I do agree with him that the wealthy in the US are not taxed so heavily that the Laffer Curve adversely affects growth and investment. But I do think there is huge scope for tax cuts if exemptions and allowances (eg on home loans) were phased out. This would help, but is such a political hot potato that the chances of it being introduced are slim. Ryan is nearest to it, but he only mentions tha tax cuts, not the cuts in allowances. Naughty.
Also, the reasons for greater wealth at the very top have far more to do with the expansion of world markets and astonishing technological change, rather than any tax policy. It might be right to be concerned about those at the bottom, but they are not poor because
others are rich. We need to help the poor, not clobber the rich.
I would also hesitate to use the cataclysmic economic events of the past 8 years as a guide to how an economy behaves in general. He talks about weak regulation. Hmmm.. . not weak, but wrong. America has been losing out to London because of this. More of the same willl not help America.
Corporate profit growth could be a good or a bad thing- it all depends. But it has nothing to do with soaring medical costs and health insurance premiums. Grrr!
Yes, the Republicans are a bunch of wing-nuts, but at least get your facts straight, please!

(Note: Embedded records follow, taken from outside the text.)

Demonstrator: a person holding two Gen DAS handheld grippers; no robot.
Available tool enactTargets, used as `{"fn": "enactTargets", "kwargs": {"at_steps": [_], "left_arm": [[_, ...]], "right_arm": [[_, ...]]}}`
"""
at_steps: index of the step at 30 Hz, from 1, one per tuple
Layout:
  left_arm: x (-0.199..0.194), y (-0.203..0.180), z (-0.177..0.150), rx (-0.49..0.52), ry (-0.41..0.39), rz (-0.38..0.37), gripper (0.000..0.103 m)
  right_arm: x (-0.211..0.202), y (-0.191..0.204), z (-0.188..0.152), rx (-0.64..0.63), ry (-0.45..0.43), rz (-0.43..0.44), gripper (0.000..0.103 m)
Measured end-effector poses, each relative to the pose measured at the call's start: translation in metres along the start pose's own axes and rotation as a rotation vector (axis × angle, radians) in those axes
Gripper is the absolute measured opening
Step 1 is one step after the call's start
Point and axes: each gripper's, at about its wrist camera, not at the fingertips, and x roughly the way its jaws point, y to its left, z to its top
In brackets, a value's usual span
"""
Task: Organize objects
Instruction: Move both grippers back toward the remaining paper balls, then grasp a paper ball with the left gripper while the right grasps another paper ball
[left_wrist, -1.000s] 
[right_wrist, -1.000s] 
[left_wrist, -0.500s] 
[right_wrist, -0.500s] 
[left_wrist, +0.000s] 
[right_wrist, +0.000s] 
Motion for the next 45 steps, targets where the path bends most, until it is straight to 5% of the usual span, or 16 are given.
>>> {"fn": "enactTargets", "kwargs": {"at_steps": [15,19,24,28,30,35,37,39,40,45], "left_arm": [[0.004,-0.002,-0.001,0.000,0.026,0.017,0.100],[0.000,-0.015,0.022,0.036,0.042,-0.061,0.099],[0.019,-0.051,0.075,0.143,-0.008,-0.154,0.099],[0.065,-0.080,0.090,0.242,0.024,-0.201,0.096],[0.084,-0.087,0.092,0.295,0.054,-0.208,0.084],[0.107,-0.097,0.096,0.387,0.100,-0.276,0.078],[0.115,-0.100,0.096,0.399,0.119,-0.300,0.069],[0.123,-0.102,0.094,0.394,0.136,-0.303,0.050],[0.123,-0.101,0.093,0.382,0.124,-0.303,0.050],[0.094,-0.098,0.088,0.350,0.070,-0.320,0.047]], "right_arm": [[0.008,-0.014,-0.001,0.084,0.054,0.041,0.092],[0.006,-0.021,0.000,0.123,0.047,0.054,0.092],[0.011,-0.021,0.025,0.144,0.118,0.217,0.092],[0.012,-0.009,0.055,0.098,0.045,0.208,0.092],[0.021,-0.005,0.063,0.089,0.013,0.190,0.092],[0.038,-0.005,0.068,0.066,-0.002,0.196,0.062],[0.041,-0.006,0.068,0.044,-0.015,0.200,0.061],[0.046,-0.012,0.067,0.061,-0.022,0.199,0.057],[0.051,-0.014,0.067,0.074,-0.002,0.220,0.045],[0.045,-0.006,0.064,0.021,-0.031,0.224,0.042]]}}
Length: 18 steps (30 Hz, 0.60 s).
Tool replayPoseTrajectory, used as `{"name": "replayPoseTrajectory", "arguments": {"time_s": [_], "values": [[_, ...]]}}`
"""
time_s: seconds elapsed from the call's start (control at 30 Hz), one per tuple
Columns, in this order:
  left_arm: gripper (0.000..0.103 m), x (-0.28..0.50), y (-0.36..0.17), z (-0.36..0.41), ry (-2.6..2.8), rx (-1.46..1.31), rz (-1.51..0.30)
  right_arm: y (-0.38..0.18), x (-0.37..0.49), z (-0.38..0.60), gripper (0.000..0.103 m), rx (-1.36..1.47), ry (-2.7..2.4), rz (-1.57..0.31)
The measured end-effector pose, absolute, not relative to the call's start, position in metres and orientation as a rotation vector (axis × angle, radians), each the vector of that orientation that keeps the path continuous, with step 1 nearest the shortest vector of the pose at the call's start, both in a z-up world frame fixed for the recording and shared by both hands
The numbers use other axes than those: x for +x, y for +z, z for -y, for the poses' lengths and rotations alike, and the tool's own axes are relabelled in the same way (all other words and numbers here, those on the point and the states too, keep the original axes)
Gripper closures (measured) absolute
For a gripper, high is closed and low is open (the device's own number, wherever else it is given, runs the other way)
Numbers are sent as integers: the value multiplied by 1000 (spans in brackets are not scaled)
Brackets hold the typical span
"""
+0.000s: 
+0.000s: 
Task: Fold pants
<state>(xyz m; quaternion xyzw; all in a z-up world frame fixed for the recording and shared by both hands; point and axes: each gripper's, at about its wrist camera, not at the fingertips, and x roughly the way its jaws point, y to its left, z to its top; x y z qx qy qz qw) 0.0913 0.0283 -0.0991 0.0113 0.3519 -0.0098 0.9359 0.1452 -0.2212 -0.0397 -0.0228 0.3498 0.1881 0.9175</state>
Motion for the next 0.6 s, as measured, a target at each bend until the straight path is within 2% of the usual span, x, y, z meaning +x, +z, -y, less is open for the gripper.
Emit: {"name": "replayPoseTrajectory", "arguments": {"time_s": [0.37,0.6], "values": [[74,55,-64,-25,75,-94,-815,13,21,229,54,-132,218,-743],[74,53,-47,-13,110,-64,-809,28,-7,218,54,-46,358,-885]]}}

And, of course, my own country is the greatest on earth
I think you are right about Henry Ford - what the video said does not make sense if taken too literally; maybe Obama was trying to point out that the Keynesian multipier still works and that, since poor people spend more of their income than do rich people, cutting the taxes of the rich may be not be the best way out of recession:
http://www.forbes.com/sites/timworstall ... you-think/
Nice ot see Tim Worstall referenced. Well worth reading- very provocative!
Obama wasn't talking about the Keynsian multiplier, though he could have. Note, however, that this is a matter of on-going discussion amongst economists and is not as clear-cut as you think it might be. But, as things stand, tax cuts for the richest will be of no consequence. IMO, they are low enough already.
Only a couple of days to go - the hurricane seems to be an Obama supporter, according to tonight's TV news
Indeed. Perhaps the ultimate ill-wind will blow Obama some good!